Find the lines below holding the word "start" and copy each of them.
--- Supplied material ---
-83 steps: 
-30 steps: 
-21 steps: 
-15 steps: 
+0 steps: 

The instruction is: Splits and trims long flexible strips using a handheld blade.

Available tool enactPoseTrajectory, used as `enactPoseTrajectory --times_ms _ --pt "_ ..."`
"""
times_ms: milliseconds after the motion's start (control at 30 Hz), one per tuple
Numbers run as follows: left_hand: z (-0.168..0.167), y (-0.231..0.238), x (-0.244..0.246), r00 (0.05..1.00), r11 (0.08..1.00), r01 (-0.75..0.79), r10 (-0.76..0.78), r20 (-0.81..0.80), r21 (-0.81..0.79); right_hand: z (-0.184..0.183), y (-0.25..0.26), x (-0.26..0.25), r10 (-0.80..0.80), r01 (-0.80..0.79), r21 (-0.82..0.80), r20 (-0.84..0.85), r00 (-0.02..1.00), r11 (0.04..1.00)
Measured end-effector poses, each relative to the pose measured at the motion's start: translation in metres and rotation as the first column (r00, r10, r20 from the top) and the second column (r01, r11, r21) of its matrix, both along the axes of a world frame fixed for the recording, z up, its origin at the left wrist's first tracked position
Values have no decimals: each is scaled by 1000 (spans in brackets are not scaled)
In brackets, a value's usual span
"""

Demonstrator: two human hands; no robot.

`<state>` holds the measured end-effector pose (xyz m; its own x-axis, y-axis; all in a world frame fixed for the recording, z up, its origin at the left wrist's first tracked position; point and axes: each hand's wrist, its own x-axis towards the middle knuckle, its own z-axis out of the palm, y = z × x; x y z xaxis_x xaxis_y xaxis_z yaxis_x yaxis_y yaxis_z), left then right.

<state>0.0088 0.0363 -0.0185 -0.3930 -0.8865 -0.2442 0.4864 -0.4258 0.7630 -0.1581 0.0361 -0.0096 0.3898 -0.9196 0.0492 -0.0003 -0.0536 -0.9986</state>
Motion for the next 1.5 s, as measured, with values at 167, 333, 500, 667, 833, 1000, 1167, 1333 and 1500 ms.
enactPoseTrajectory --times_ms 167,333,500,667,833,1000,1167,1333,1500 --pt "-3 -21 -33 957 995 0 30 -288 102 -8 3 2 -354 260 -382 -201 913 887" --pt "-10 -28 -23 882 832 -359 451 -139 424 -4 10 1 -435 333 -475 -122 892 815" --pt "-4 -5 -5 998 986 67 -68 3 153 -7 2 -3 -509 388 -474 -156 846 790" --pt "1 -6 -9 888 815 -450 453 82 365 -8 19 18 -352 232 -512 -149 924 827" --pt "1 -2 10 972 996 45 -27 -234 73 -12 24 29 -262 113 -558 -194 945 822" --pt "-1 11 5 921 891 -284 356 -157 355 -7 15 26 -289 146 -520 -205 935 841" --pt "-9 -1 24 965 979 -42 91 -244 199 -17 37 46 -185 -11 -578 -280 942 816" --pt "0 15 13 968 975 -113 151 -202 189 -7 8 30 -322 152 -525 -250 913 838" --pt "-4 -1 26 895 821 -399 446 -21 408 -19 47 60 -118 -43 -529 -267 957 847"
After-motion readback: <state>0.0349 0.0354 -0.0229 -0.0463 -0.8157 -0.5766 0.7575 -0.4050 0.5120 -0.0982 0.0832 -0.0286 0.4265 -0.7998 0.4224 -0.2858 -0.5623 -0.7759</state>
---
## Task response:
times_ms: milliseconds after the motion's start (control at 30 Hz), one per tuple
Measured end-effector poses, each relative to the pose measured at the motion's start: translation in metres and rotation as the first column (r00, r10, r20 from the top) and the second column (r01, r11, r21) of its matrix, both along the axes of a world frame fixed for the recording, z up, its origin at the left wrist's first tracked position

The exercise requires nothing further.